CONTEMPT PETITION (CIVIL) No. 120 of 2007 IN CIVIL APPEAL NO. 3495 OF 2008
(Arising out of SLP (C) No. 10317 of 2007)
S.B. SINHA, J.
1. Leave granted.
2. Applicability of the principles
of Res Judicata and Order II Rule 2 of the Code of Civil Procedure having
regard to an observation made by this Court, is involved in this appeal, which
arises out of a judgment and 2 order dated 8th May, 2007 passed by a learned
Single Judge of the Punjab and Haryana High Court in Regular Second Appeal No.
4070 of 2005.
3. Appellant herein is a Public
Trust registered under the provisions of the Rajasthan Public Trust Act 1959
and governed by the provisions thereof. Acquisition of a Gaddi and the
management thereof was the subject matter of a suit.
Mahant Mani Ram Swami, admittedly
was the holder of the said Gaddi.
First respondent claimed himself
to be the `Pota Chela' of the said Mahant Mani Ram Swami.
4. Disputes and differences between
the parties having arisen as regards succession and management of the Gaddi,
first respondent filed a suit in the Court of Senior Sub Judge, Rohtak . It was
registered as Suit No. 295/2 of 1964. Another suit was filed by Mahant Mani Ram
Sadhu Dadu Panthi which was marked as Suit No. 46 of 1967. The said suits were
filed for grant of permanent injunction.
5. Appellant has claimed its
entitlement to the management of the said Gaddi under a Will purported to have
been executed by Mahant Mani Ram Swami. The main controversy between the
parties, therefore, 3 was which party was entitled to manage the Gaddi at
Kalanaur of the said Trust.
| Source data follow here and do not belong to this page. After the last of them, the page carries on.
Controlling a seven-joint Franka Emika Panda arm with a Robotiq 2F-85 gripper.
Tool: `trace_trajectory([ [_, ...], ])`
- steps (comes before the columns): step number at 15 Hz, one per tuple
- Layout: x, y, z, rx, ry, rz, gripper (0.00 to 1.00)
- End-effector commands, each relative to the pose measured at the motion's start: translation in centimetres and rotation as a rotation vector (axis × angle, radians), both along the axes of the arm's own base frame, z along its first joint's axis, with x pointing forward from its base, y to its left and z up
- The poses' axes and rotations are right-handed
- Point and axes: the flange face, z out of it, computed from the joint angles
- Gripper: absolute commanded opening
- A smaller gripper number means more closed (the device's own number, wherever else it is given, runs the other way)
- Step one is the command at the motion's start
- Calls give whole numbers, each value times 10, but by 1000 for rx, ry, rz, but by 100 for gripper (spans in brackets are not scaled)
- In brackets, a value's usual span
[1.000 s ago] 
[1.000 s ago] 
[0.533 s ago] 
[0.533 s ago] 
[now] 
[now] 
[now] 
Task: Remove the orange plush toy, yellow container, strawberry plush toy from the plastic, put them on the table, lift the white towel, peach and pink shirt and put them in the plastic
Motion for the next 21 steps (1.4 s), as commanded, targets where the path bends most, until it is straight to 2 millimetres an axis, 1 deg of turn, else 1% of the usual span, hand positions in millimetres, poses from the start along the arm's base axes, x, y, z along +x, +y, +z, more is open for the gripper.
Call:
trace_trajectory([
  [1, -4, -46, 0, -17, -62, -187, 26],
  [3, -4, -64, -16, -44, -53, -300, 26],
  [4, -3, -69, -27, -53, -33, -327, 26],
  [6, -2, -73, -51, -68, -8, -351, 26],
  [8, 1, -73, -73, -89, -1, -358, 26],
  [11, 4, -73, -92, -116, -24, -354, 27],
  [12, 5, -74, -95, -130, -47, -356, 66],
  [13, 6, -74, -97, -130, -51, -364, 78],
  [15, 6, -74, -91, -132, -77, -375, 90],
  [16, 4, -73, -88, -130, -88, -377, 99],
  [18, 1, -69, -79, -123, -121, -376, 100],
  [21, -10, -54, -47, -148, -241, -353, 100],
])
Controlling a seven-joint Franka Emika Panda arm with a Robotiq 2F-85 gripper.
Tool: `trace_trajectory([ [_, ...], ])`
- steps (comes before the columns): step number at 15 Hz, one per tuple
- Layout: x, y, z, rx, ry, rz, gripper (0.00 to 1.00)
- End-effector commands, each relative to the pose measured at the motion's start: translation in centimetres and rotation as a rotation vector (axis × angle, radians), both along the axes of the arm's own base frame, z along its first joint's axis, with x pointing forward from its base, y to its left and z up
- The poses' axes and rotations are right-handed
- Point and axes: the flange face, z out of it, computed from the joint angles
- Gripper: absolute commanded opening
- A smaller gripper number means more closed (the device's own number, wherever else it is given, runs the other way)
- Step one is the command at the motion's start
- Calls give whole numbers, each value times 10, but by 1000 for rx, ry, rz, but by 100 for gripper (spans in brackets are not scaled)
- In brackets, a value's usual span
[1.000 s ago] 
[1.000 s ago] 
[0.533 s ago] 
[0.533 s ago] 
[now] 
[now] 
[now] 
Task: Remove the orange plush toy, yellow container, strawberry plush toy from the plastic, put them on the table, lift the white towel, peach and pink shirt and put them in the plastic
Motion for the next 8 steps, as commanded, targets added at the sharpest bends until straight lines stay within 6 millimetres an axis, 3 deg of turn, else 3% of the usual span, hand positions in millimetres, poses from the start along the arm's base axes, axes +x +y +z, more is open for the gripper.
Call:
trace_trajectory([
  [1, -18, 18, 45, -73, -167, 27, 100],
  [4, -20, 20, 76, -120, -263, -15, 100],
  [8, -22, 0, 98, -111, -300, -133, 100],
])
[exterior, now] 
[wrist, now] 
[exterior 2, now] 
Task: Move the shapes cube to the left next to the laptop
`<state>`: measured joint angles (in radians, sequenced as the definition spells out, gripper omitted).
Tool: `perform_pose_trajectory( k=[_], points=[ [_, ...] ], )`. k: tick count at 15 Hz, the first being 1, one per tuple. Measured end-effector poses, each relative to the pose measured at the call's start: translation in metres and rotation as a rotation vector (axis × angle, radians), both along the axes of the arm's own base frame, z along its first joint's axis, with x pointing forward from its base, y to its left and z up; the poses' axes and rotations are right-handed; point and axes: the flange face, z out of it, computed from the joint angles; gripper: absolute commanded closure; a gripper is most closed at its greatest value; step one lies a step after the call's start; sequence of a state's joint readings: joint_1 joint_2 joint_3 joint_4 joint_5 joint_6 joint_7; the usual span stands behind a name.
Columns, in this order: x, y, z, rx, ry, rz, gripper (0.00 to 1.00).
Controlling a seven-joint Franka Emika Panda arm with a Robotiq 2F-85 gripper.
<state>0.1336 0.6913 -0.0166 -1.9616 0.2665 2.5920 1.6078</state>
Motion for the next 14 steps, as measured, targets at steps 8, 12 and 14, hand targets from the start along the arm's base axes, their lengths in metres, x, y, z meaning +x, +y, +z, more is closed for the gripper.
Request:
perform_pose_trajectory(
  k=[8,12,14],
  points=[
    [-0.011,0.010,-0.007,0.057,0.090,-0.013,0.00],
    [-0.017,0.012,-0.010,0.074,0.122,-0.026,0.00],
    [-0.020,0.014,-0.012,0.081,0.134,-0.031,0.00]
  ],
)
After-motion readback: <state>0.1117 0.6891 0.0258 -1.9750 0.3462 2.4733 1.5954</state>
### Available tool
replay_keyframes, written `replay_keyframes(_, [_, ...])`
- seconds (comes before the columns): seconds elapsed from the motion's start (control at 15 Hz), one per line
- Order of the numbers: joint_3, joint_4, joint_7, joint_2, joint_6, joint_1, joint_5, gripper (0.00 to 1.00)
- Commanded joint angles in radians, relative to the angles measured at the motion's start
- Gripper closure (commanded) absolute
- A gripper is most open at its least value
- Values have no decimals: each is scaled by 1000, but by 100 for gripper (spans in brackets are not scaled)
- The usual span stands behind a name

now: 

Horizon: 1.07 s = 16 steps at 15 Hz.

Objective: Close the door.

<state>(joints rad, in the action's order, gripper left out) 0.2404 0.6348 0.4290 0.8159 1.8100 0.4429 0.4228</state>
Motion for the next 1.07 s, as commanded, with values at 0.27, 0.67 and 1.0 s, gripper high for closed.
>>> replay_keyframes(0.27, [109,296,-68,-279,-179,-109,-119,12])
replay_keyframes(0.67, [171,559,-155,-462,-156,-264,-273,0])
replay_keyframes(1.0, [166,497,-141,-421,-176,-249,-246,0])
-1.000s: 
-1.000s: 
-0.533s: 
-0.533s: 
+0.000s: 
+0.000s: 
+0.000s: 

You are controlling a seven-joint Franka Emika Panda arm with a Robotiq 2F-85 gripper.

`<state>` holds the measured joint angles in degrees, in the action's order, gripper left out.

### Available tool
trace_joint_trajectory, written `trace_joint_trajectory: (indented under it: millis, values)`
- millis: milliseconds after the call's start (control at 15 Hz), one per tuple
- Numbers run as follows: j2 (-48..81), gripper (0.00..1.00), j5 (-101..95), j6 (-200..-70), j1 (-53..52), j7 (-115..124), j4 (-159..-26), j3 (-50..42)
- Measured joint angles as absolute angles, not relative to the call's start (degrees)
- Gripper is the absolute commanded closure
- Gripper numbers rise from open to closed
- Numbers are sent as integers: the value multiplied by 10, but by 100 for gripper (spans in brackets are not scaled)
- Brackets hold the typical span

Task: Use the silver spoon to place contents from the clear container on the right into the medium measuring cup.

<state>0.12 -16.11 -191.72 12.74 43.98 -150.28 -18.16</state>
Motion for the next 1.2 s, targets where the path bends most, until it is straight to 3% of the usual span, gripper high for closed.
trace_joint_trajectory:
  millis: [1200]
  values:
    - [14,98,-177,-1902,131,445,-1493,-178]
The matters relating to management of another Gaddi
situated at another place, i.e., Makhora, however, is not in dispute.
6. The learned trial judge, having
regard to the pleadings of the parties inter alia, framed the following issues
:- "1. Whether the plaintiff is the Chela of Lahar Dass and Pota Chela of
Mahant Mani Ram?
2. Whether the plaintiff is
entitled to succeed to Mahant Nitya Nand according to the custom and law as
application to the succession of Nitya Nand as Mahant and owner of property?
3. Whether Nitya Nand made a valid
will in favour of defendant No.1? If so, to what effect? 4. Whether the suit
lies in the present form?"
An additional issue was framed,
after the defendant Nos. 3 & 4 were impleaded as parties in the suit, which
reads :- "5-A.Whether defendant No.3 or defendant No.4 was the Chela of
the late Mahant Mani Ram and is now the present Mahant of the institution? 7.
The principal issues were decided against the first respondent.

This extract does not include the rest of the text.